Eseguendo uno studio su 20 mamme britanniche, di cui quattro fumatrici incallite fino a 14 sigarette al giorno, nel corso delle settimane di gestazione sono stati è stato riscontrato come i bambini si muovessero di più. Con una serie di ecografie in 4D fatte alla 24esima, 28esima, 32esima e 36esima settimana, infatti, sono stati verificati dei piccoli ma significanti movimenti sul volto del feto: questo, in particolare, è stato riscontrato nelle madri fumatrici in cui i feti, oltre a muovere di più la bocca, si toccano di più la faccia con le mani.

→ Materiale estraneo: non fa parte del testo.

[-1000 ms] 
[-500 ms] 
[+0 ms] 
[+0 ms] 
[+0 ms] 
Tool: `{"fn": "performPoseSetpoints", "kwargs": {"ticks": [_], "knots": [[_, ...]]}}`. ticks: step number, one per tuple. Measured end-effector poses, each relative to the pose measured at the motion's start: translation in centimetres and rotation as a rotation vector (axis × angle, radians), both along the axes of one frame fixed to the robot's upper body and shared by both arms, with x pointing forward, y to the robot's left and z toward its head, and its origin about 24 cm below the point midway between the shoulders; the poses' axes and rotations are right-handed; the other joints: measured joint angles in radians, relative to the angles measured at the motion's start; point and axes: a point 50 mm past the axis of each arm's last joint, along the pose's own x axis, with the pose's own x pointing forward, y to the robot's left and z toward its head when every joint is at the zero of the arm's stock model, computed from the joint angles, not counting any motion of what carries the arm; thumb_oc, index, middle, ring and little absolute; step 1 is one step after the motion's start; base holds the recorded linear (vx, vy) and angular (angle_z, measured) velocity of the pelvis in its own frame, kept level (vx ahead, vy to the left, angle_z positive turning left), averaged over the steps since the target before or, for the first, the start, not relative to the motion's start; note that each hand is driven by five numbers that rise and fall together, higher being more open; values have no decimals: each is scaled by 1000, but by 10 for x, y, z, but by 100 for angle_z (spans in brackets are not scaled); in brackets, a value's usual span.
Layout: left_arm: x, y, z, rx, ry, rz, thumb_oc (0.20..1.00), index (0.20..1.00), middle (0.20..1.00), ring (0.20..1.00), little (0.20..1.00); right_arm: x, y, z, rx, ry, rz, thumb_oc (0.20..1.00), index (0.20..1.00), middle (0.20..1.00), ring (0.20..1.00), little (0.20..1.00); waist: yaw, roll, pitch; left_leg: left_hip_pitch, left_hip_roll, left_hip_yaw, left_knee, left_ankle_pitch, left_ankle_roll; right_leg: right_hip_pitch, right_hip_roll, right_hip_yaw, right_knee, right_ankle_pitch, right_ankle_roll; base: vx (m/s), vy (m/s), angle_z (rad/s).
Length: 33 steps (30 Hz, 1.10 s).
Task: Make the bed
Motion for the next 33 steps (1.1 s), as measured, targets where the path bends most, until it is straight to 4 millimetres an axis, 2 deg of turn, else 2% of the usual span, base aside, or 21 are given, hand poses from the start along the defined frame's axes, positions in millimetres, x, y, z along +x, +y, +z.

Tuttavia, mano a mano in cui il momento del parto si avvicina sempre di più, il feto tenderebbe a muoversi di meno: se bene in genere potrebbe essere indice di un “controllo” acquisito nel corso dei mesi, questo, come dichiarato dalla stessa Nadja Reissland, potrebbe essere invece anche indice di un ritardo nello sviluppo del sistema nervoso centrale. Tuttavia, come riscontrato dalla ricerca – pubblicata sulla rivista Acta Paediatrica -, i bambini nati da queste madri sono comunque in salute e con un peso che rientra nella norma, ma tuttavia possono essere richiesti ulteriori studi su un numero più ampio di campioni.

Per questo motivo, la stessa dottoressa Reissland ha evidenziato come “Serve uno studio più ampio per confermare questi risultati e per studiare alcuni effetti specifici inclusa l’interazione dello stress materno e il fumo” mentre il co autore, il professore dell’Università di Lancaster, Brian Francis, ha dichiarato come “la tecnologia significa che adesso possiamo vedere ciò che prima era nascosto, rivelando come gli effetti del fumo possano influire sullo sviluppo del feto in un mono che non avremmo immaginato. Questa è un’ulteriore prova degli effetti negativi del fumo durante la gravidanza”.